YOUR ASSIGNMENT:
Once you have checked the records that follow, state how many of their lines hold "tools", giving the number only.
========
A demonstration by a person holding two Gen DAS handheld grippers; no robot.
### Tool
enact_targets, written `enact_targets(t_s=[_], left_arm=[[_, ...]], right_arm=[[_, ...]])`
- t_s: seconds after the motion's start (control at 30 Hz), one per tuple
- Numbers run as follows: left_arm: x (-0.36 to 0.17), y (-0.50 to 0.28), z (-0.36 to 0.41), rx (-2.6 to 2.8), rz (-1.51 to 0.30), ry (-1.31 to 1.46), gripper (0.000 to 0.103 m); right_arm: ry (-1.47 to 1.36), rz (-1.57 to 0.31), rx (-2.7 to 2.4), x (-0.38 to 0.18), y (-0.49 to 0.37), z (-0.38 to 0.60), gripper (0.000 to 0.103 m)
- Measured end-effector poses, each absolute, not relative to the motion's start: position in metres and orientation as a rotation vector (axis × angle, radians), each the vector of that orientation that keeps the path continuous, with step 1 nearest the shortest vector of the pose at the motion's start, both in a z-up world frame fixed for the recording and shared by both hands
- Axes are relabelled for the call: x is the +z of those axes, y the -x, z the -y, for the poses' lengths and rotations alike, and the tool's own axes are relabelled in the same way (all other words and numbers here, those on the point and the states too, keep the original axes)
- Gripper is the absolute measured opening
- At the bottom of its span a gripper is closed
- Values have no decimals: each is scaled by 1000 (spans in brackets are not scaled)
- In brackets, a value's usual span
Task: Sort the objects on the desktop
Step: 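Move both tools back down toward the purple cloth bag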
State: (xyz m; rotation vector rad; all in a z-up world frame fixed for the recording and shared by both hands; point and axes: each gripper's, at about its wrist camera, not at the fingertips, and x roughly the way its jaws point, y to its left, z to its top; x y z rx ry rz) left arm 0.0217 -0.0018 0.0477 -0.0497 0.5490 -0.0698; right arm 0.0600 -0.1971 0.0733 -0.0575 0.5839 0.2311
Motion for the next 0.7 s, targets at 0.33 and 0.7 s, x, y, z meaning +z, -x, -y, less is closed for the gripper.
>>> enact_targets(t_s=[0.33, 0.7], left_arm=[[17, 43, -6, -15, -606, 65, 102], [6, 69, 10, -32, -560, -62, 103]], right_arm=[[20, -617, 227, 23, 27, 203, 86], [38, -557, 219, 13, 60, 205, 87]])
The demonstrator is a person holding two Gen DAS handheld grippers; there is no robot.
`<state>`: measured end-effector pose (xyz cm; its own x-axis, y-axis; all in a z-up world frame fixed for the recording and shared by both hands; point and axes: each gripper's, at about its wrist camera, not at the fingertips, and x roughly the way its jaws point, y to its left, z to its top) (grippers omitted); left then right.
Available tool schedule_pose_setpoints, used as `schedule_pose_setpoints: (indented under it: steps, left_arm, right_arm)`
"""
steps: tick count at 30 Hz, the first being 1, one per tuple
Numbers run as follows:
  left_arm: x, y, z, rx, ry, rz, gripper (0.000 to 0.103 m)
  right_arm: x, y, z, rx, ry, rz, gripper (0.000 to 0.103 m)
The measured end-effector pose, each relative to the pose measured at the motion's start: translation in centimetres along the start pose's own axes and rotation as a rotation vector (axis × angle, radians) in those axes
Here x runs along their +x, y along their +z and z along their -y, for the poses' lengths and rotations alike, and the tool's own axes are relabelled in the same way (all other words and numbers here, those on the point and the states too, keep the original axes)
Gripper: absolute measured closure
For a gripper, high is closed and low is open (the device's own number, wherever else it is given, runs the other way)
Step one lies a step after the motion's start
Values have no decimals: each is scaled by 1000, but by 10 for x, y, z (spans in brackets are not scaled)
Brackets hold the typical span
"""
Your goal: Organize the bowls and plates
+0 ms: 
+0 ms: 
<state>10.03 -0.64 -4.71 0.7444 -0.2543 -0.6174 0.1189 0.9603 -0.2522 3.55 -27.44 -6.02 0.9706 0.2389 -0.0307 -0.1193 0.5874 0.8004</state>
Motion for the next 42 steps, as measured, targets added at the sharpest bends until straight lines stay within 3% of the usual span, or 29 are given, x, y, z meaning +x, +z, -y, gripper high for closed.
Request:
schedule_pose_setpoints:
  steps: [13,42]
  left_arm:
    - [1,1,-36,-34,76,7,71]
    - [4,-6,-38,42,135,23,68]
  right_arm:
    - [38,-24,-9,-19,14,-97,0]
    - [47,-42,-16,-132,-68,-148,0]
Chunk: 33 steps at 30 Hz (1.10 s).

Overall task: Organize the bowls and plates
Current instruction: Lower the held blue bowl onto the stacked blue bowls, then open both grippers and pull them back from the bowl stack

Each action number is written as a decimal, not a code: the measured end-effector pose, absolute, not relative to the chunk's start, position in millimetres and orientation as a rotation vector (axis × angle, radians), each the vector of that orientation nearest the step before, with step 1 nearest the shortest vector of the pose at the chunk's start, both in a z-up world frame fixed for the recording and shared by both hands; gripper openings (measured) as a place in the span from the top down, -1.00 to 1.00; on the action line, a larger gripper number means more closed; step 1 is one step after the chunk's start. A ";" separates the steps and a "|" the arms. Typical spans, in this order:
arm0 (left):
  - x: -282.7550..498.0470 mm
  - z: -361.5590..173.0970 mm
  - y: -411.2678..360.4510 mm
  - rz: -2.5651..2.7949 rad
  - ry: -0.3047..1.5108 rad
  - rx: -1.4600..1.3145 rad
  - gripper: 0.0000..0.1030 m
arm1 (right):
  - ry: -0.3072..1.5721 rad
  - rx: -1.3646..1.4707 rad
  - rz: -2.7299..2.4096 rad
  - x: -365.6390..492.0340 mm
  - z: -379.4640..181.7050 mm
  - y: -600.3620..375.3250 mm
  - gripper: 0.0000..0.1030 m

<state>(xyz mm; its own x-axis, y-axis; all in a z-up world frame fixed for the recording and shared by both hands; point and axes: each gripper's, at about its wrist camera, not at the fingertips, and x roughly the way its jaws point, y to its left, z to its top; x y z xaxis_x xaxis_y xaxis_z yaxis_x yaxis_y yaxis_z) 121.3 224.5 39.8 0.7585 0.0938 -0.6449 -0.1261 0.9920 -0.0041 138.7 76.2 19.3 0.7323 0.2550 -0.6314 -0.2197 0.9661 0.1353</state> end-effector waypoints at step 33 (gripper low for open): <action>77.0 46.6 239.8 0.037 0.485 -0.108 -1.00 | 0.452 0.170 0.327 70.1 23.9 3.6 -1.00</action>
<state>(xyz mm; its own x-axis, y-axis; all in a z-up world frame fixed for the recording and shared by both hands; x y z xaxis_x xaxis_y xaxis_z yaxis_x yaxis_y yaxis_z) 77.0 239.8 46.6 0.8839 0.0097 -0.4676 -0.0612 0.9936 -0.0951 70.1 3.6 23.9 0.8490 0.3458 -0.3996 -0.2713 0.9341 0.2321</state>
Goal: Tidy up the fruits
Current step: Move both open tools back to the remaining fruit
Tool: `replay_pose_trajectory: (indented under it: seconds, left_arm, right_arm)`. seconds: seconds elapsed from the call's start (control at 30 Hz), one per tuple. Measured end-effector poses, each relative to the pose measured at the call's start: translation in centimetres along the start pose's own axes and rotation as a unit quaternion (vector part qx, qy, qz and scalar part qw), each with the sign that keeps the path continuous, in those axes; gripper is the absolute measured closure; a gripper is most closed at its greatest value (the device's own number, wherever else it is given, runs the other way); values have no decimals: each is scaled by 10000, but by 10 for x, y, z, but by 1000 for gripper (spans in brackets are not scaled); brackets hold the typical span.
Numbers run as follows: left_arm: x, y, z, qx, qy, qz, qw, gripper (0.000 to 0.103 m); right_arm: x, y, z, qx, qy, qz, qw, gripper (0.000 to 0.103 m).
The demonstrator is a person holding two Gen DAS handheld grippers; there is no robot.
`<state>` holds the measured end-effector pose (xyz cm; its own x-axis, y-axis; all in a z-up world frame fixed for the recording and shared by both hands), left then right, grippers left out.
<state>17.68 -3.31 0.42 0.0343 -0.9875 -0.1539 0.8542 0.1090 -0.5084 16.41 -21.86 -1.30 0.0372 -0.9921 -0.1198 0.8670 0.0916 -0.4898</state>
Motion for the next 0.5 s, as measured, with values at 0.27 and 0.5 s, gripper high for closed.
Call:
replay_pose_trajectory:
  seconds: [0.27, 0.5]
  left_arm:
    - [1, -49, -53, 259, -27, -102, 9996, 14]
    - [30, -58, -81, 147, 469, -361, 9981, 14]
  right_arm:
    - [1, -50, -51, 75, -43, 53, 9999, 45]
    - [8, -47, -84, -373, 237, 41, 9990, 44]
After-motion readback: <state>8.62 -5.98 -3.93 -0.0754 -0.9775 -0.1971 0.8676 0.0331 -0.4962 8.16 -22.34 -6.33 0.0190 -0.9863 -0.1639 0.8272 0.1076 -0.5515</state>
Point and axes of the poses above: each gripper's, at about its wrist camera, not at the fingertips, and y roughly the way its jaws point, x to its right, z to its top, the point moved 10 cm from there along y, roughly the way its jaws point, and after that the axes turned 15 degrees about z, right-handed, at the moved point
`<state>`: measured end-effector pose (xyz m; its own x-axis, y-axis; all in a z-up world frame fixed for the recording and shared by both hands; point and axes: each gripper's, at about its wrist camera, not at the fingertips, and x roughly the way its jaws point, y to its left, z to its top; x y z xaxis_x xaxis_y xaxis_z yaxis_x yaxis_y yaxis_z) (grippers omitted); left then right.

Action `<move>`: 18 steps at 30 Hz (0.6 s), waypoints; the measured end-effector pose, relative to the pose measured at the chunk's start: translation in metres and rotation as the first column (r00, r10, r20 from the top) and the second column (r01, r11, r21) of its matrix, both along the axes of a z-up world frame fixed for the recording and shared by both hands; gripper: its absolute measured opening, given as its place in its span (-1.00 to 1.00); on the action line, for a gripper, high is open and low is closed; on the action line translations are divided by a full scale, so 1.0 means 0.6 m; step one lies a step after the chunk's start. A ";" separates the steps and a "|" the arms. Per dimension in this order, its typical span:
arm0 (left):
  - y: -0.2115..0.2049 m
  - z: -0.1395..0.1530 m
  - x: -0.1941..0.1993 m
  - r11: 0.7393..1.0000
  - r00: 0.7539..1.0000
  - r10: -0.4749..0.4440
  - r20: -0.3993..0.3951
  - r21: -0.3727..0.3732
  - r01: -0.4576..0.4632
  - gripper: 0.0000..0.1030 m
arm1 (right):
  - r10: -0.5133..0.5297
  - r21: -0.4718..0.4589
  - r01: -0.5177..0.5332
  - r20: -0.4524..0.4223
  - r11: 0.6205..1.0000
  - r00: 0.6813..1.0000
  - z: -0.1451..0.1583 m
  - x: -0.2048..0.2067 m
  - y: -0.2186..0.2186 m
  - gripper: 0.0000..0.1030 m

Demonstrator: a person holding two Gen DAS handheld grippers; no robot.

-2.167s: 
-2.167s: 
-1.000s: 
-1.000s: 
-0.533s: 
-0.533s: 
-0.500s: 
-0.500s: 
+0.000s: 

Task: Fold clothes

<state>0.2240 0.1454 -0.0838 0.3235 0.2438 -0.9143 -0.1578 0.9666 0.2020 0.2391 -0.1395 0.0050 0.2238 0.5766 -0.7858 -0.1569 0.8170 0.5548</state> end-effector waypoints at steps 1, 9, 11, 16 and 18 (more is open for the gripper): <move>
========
EXERCISE ANSWER:
2